Your answer must be every line of the data that contains "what".

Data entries
_ _ _ _

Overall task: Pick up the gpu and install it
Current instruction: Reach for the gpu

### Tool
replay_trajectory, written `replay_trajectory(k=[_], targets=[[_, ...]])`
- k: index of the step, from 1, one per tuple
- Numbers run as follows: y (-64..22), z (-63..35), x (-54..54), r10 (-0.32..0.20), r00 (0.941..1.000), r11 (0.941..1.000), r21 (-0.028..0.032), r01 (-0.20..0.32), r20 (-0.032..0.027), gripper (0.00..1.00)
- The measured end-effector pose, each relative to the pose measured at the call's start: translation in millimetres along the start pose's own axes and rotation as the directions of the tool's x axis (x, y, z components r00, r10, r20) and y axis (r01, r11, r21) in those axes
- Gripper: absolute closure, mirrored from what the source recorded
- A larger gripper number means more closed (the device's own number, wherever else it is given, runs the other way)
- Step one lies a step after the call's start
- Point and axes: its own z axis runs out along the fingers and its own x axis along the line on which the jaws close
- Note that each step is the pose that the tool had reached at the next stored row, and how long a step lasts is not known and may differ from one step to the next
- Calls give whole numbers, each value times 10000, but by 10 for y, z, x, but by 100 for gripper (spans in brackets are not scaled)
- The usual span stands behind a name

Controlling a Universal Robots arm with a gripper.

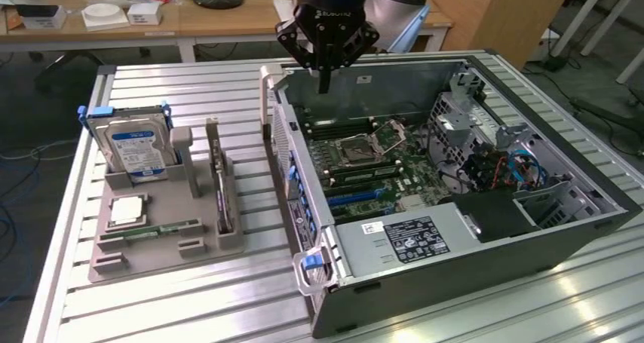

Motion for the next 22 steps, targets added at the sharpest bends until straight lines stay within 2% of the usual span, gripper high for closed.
replay_trajectory(k=[22], targets=[[-19, -6, 251, 0, 10000, 10000, -1, 0, 0, 90]])
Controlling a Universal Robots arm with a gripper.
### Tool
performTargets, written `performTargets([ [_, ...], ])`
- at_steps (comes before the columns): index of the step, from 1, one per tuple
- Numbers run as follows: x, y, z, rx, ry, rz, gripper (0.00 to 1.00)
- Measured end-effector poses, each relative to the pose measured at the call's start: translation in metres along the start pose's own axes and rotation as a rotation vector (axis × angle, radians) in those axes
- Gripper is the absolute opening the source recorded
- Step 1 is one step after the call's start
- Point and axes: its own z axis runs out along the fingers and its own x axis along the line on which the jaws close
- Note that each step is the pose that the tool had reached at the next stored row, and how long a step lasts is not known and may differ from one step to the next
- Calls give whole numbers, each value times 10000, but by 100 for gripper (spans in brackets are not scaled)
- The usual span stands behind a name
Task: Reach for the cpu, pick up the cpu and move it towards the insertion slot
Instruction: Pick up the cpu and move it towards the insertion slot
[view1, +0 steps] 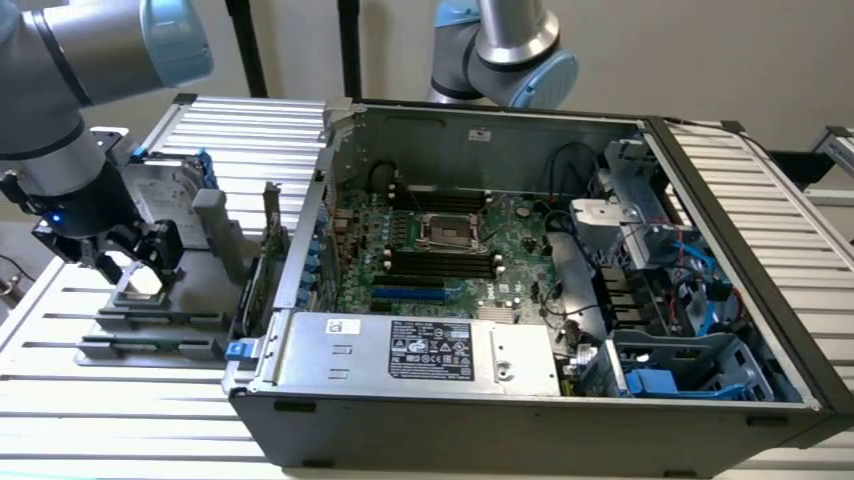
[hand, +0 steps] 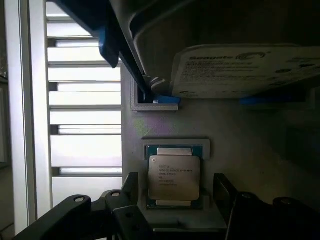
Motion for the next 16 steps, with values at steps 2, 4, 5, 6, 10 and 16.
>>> performTargets([
  [2, -1, 3, 7, 1, 1, 0, 71],
  [4, -4, 5, 15, -1, -1, -1, 71],
  [5, -7, 5, 18, 0, -1, 0, 71],
  [6, -11, 5, 21, 0, -1, 0, 71],
  [10, -22, 6, 34, 0, 0, 1, 71],
  [16, -24, 6, 51, 0, 0, -2, 71],
])
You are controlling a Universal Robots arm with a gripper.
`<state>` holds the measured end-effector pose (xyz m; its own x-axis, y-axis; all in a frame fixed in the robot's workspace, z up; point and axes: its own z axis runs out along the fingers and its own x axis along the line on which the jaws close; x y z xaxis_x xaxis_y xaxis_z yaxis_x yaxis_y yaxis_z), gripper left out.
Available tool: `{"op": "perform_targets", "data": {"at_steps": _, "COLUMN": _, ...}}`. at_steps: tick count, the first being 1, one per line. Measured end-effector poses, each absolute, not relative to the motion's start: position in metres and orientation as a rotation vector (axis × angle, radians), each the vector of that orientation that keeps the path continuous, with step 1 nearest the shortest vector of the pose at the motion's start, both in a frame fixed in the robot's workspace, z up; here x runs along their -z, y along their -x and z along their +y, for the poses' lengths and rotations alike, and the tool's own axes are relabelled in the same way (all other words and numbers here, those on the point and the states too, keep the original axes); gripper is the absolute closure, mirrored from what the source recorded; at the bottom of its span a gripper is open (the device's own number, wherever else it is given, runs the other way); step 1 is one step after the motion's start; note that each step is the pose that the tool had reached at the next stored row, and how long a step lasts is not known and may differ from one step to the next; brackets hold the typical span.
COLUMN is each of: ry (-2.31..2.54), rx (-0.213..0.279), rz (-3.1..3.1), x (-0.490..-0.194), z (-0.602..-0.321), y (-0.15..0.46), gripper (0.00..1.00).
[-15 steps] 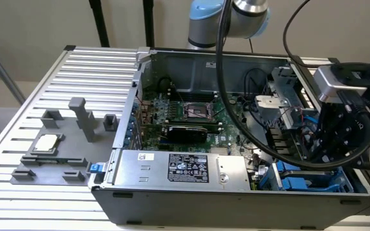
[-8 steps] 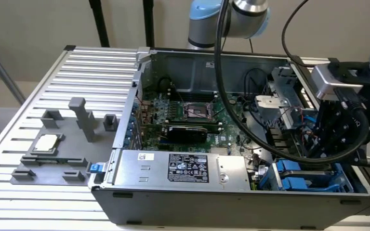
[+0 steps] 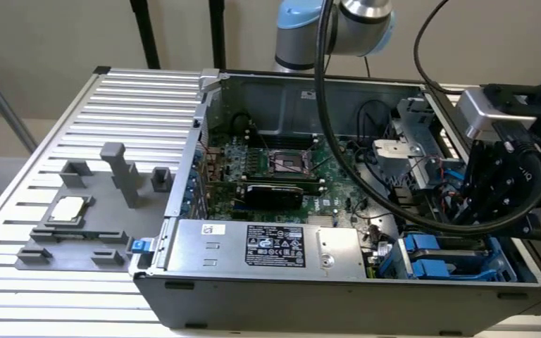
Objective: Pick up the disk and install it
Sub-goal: 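Insert the second disk wire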
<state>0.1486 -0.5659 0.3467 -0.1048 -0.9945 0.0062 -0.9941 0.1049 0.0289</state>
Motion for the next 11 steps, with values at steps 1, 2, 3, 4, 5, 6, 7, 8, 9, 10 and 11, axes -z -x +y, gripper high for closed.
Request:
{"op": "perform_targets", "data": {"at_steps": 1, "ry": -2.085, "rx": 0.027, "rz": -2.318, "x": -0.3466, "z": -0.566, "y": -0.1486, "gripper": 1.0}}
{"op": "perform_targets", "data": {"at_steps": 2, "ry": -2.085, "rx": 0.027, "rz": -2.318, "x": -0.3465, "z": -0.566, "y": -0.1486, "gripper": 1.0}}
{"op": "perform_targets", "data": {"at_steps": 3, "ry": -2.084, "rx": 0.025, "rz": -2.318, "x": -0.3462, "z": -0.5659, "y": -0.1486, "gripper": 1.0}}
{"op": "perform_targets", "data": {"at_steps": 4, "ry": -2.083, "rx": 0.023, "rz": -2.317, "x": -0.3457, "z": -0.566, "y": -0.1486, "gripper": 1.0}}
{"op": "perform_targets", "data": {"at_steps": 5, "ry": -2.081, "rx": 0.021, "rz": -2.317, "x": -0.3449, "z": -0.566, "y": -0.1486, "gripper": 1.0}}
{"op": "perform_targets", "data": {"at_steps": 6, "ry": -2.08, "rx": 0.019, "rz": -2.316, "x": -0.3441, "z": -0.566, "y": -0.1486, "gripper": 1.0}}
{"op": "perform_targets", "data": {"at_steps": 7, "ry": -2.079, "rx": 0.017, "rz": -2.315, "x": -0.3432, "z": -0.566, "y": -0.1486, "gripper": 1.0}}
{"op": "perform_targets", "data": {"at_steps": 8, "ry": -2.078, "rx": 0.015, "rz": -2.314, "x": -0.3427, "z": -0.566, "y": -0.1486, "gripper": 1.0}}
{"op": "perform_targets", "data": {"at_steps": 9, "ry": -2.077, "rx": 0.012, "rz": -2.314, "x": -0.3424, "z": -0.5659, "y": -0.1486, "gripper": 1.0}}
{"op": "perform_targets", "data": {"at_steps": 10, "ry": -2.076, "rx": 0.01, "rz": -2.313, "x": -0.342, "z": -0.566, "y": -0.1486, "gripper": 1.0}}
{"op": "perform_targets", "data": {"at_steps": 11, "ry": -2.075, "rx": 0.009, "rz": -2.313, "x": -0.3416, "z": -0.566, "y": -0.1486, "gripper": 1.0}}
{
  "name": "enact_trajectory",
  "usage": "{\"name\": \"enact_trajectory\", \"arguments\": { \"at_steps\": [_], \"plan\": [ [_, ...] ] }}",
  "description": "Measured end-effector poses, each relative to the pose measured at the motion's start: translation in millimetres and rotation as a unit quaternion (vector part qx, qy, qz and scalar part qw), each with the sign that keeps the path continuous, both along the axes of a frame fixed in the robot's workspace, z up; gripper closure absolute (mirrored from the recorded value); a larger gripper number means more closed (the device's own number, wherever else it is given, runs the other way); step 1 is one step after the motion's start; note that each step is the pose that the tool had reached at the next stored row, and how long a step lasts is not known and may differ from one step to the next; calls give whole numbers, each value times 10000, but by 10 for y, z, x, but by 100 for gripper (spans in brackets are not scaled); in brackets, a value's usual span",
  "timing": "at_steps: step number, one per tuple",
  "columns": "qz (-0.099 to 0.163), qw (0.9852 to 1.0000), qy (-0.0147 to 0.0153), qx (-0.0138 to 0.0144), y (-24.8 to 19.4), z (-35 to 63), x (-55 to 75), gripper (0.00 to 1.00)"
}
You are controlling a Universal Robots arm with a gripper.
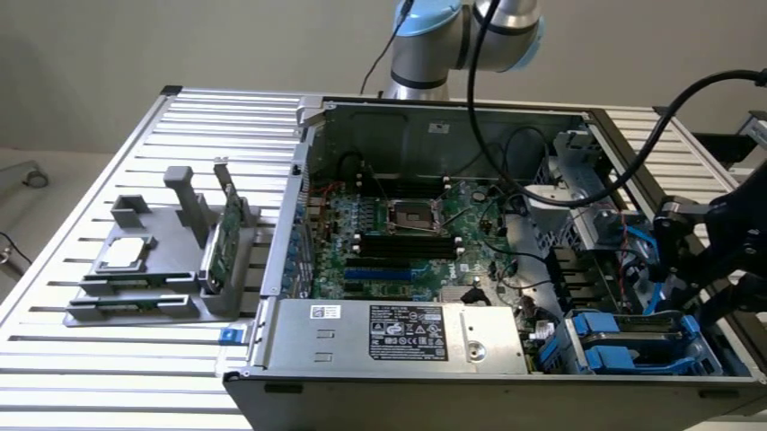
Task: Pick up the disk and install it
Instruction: 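Insert the disk into the insertion slot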
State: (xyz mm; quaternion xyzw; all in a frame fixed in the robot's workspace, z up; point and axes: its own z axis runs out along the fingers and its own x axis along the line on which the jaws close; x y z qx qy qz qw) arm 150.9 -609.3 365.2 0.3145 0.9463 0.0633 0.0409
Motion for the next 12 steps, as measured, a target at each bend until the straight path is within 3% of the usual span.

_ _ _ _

### REPLY
- Gripper: absolute closure, mirrored from what the source recorded
Available tool: `{"op": "perform_targets", "data": {"at_steps": _, "COLUMN": _, ...}}`. at_steps: tick count, the first being 1, one per line. Measured end-effector poses, each absolute, not relative to the motion's start: position in metres and orientation as a rotation vector (axis × angle, radians), each the vector of that orientation that keeps the path continuous, with step 1 nearest the shortest vector of the pose at the motion's start, both in a frame fixed in the robot's workspace, z up; here x runs along their -z, y along their -x and z along their +y, for the poses' lengths and rotations alike, and the tool's own axes are relabelled in the same way (all other words and numbers here, those on the point and the states too, keep the original axes); gripper is the absolute closure, mirrored from what the source recorded; at the bottom of its span a gripper is open (the device's own number, wherever else it is given, runs the other way); step 1 is one step after the motion's start; note that each step is the pose that the tool had reached at the next stored row, and how long a step lasts is not known and may differ from one step to the next; brackets hold the typical span.

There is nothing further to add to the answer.